## Exercise aim
Scan the data below and state how many of its lines contain the word "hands", giving only the figure.

## Supplied information
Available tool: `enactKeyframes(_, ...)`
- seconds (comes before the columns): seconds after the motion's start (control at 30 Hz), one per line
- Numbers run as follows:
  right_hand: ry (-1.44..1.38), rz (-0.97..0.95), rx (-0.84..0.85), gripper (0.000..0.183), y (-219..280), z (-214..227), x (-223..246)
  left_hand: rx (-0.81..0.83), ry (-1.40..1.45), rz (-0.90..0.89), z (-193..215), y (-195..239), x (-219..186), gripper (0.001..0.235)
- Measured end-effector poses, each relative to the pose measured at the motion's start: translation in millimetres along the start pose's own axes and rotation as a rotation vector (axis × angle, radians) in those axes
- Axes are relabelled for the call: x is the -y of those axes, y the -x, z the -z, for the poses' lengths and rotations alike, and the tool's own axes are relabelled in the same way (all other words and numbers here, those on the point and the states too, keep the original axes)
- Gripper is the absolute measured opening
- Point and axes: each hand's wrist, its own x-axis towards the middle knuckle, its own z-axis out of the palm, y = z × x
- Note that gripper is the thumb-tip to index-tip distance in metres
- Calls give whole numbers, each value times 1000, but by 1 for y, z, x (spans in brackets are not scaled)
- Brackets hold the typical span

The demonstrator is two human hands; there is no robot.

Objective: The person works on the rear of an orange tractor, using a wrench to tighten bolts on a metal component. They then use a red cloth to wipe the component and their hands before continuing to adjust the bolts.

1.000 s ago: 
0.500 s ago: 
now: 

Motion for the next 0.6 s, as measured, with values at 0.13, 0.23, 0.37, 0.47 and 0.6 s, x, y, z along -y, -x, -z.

## Result
2